**Exercise goal:**
Every line below that holds the string "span" should be copied.

**Provided data:**
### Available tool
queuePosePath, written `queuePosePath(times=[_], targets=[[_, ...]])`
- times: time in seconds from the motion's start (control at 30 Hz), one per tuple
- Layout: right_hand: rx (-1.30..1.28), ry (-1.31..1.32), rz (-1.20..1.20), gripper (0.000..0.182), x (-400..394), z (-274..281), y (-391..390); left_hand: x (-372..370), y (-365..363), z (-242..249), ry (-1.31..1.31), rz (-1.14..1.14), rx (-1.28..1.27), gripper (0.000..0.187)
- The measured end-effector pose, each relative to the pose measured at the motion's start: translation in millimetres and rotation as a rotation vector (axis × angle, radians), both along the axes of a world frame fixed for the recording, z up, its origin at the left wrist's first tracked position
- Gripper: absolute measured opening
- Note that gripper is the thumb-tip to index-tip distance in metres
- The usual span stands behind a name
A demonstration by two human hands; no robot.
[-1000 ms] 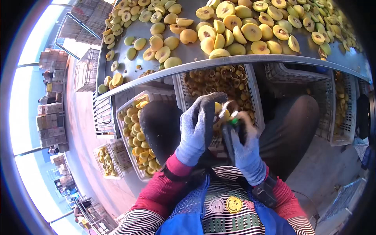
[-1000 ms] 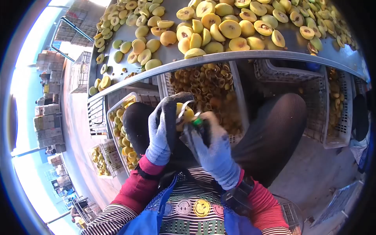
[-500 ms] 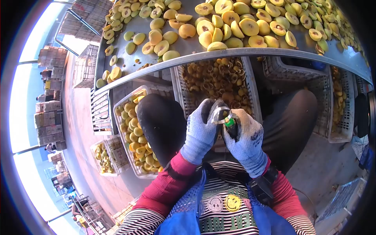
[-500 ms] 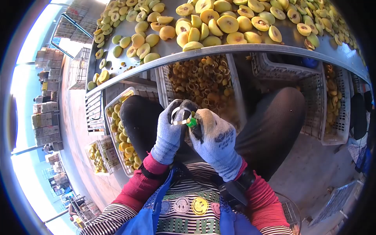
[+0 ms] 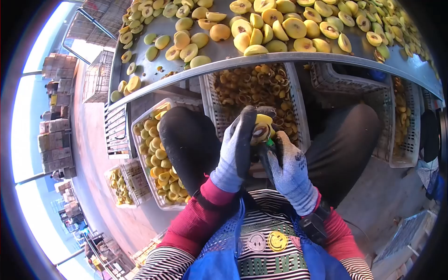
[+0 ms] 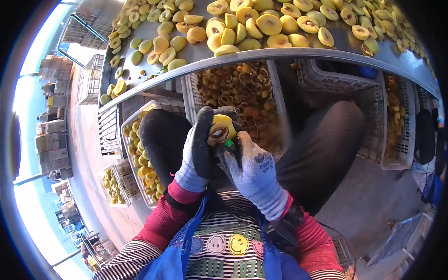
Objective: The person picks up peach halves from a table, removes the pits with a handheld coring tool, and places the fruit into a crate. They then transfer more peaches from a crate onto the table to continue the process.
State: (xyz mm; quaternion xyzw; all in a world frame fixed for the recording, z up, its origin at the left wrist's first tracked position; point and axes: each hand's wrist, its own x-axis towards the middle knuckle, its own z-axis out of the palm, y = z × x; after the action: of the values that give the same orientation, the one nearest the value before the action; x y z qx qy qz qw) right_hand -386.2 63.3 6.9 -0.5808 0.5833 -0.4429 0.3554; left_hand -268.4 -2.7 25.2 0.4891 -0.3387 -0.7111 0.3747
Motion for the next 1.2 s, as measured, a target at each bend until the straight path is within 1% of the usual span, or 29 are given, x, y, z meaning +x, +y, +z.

**Finished exercise:**
- The usual span stands behind a name
Motion for the next 1.2 s, as measured, a target at each bend until the straight path is within 1% of the usual span, or 29 are given, x, y, z meaning +x, +y, +z.

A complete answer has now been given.